I'm interested in searching for mutations associated with an altered phenotype in a bacteria via resequencing (probably Illumina). This particular bacterial genome is ~7Mb and there is a reference available. I figure I should aim for single nucleotide resolution to be able to detect nearly 100% of SNPs. My question is, how can I determine the amount of coverage necessary to be able to detect 100% of SNPs? I found a reference from Holt et al. 2009 in Bioinformatics where they state they can detect 80% of SNPs at 45X coverage (http://bioinformatics.oxfordjournals.org/content/25/16/2074.full).
A paper that spells it out would be best, but if that isn't available do you think I could use Lander-Waterman and the error rate associated with Illumina to estimate the necessary coverage?
In the referenced paper they used pooled sampling and a GA_I sequencer.
If you use non-pooled samples and a HiSeq I'm pretty sure you should achieve quite a good coverage (probably not 100%, but may be you can reach 99%). A simple exercise is to get you reference genome and see if every 100bp (or whatever read length you'll use) is uniquely mappable. This is quite easy to do since your reference is only 7Mb and it will give you an idea of what read length you need to map all read (and if you need pair-end).
Thank you Pablo for the suggestion. I think I'll chop up the reference genome in to various lengths, resample with replacement up to various levels of coverage, and map the pieces back and see what fraction are unique.

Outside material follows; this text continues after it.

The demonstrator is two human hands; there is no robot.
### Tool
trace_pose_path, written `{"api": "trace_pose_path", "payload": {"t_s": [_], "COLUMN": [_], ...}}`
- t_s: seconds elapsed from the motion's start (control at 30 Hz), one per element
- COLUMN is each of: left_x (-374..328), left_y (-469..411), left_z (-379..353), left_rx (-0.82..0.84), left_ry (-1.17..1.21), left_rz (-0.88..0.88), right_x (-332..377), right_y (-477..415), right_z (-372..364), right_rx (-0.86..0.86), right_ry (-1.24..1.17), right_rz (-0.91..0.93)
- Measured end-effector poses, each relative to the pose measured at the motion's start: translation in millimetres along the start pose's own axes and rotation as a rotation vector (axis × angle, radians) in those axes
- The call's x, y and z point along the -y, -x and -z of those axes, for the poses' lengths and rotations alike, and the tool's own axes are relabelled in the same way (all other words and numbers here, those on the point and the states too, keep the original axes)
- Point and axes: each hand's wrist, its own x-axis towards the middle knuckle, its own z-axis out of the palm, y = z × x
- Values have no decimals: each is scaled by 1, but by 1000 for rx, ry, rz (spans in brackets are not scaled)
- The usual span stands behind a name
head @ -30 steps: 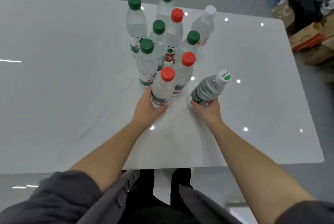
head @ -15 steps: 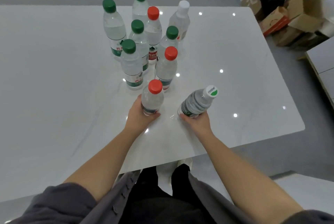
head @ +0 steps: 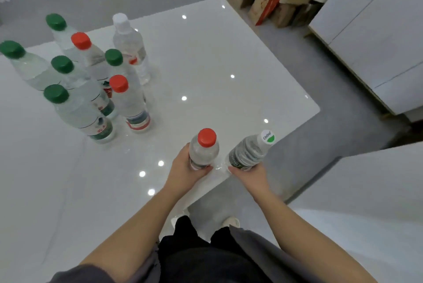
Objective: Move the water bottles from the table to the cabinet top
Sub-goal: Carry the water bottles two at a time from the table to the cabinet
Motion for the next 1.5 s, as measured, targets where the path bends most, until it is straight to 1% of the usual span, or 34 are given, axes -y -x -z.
{"api": "trace_pose_path", "payload": {"t_s": [0.2,0.3,0.37,0.5,0.67,0.8,1.0,1.1,1.3,1.5], "left_x": [-52,-83,-105,-149,-220,-280,-360,-396,-446,-464], "left_y": [-11,-7,-3,5,12,11,12,17,28,29], "left_z": [-93,-146,-178,-234,-278,-293,-295,-292,-285,-281], "left_rx": [234,326,379,448,475,535,605,663,735,761], "left_ry": [-50,-53,-53,-18,29,51,186,259,315,329], "left_rz": [-124,-194,-232,-303,-419,-483,-608,-644,-717,-718], "right_x": [-43,-67,-75,-78,-43,3,68,94,125,135], "right_y": [23,39,50,63,81,102,138,152,170,164], "right_z": [108,160,192,258,334,377,404,414,423,431], "right_rx": [-248,-388,-457,-574,-708,-796,-911,-920,-889,-909], "right_ry": [-110,-176,-231,-345,-450,-519,-598,-603,-622,-649], "right_rz": [-77,-135,-142,-93,78,240,444,527,537,543]}}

Personally I think you will never be able to generate enough coverage to get 100% of the scores (thats why 80% is often referenced). The sequencing technique by itself has already difficulty enough to get through the hard/repeatable regions anyway.
Did you also consider structural variations! For that paired-end libraries should be beneficial.
ALchEmiXt, I think structural variations like CNVs might be too difficult to detect without paired ends and reads on the shorter end of the spectrum. We havent made out final choice of platform and I'm prepping for "worse case." But, if we can use 100 bp paired ends, then I'll definately look for CNVs.
Thank you Pablo for the suggestion. I think I'll chop up the reference genome in to various lengths, resample with replacement up to various levels of coverage, and map the pieces back and see what fraction are unique.